**Problem description**
Copy out each line of the data holding "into".

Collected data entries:
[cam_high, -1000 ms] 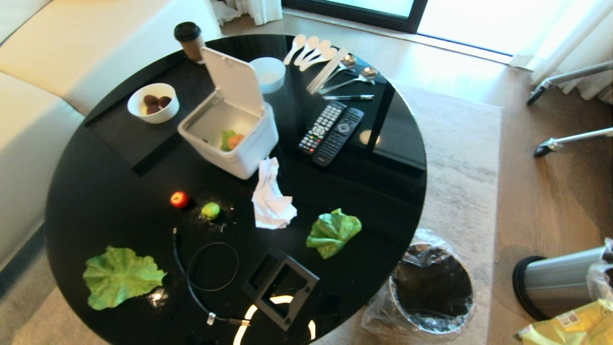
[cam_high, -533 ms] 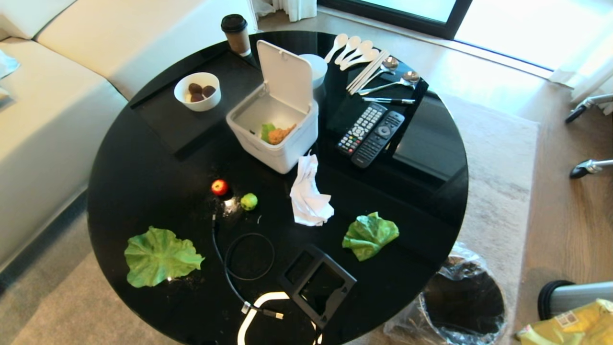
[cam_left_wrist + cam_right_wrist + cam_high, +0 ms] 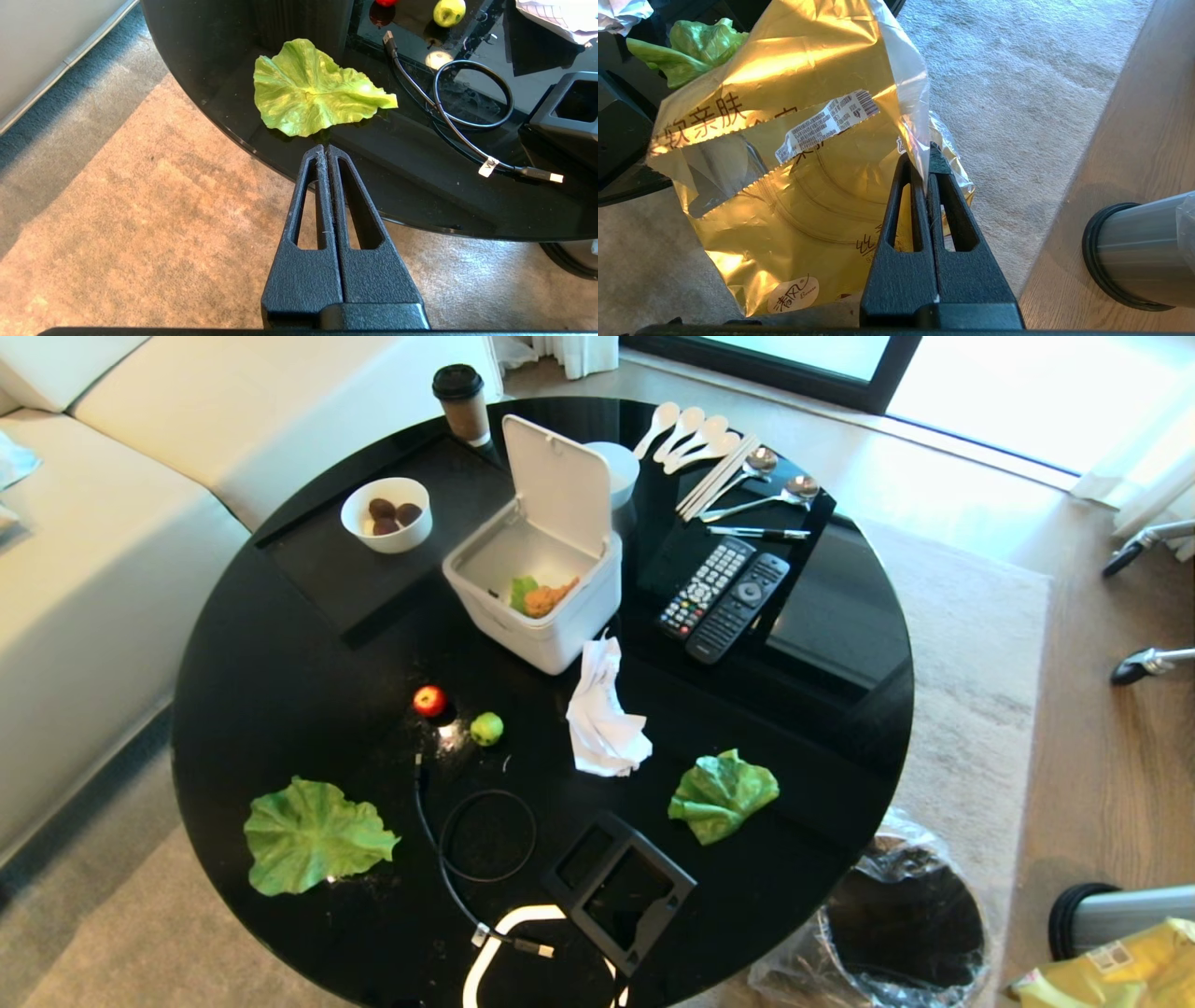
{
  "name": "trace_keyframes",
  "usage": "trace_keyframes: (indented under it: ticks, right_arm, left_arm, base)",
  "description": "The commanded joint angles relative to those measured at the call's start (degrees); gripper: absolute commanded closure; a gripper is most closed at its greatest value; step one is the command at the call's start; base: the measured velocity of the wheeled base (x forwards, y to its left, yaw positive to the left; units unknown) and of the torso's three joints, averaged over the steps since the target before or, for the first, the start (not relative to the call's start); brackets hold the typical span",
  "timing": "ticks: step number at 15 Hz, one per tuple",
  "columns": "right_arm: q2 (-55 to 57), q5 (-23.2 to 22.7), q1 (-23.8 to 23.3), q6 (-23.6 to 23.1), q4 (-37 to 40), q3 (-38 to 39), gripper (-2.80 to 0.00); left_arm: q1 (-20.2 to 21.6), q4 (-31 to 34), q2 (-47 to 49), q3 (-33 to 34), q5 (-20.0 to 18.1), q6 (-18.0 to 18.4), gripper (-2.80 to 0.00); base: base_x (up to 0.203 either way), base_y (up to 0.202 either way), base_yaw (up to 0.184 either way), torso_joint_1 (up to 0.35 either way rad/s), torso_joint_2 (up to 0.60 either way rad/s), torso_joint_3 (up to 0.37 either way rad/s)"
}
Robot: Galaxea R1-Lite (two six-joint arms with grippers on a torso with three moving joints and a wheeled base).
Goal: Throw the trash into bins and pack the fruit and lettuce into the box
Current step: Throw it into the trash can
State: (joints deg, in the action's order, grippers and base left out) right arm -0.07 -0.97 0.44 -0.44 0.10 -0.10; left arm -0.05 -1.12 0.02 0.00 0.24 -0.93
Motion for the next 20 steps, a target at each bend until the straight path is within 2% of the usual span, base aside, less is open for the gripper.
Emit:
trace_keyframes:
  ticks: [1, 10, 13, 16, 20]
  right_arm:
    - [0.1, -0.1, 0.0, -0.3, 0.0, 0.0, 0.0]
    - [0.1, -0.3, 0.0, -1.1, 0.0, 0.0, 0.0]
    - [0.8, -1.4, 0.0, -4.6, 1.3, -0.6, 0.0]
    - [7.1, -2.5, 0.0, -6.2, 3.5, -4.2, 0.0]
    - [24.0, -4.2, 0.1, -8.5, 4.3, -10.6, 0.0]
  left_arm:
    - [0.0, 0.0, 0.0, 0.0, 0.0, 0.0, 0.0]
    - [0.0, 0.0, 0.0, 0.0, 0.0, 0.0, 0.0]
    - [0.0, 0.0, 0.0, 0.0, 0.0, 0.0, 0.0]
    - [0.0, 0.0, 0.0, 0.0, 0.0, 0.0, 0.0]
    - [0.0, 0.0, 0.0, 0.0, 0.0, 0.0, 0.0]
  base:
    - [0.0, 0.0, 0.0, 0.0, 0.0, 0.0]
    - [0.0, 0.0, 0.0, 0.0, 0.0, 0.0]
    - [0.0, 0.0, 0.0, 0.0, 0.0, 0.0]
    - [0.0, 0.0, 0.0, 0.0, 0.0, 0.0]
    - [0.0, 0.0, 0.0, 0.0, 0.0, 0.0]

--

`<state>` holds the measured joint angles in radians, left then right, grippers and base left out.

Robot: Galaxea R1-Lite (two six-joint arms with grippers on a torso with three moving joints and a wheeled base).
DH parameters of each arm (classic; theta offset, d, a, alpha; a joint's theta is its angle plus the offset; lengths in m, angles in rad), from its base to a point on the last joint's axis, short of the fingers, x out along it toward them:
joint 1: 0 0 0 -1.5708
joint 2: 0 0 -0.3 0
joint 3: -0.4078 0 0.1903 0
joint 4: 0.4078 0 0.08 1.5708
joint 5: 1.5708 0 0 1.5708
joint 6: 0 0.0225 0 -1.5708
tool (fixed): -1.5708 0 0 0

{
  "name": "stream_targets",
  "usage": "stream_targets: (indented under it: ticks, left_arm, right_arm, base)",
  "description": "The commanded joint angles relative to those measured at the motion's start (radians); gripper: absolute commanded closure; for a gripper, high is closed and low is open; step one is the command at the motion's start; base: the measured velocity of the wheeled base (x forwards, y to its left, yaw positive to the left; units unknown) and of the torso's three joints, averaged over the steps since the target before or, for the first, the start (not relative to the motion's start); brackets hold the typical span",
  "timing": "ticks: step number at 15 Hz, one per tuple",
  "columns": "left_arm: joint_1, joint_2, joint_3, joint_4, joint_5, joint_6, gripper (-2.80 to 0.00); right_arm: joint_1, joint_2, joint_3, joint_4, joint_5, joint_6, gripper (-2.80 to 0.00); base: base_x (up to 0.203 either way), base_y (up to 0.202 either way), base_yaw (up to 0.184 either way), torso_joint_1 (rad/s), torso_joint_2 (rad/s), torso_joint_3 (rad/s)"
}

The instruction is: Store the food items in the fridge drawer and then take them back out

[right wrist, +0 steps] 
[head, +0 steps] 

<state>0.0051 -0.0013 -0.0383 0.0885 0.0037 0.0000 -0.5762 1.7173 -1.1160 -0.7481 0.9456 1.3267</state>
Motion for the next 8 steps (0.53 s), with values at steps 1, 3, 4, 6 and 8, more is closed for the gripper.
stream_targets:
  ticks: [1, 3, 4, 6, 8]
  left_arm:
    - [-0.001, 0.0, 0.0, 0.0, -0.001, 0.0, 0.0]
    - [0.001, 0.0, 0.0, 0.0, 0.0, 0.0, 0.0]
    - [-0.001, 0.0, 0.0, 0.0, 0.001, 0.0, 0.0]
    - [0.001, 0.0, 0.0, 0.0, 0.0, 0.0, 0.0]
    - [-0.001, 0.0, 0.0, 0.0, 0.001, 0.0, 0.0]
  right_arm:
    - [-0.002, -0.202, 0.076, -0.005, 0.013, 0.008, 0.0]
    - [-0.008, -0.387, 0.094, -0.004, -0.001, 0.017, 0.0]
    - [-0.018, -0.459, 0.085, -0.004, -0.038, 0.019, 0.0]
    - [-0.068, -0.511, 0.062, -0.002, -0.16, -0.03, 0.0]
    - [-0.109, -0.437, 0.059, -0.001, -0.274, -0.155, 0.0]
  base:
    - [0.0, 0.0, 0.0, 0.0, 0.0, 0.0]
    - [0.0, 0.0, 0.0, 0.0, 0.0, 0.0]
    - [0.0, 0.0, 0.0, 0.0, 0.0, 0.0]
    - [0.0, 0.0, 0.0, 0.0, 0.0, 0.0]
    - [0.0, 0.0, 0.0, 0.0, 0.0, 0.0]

**Your response**
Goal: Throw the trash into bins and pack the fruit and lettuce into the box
Current step: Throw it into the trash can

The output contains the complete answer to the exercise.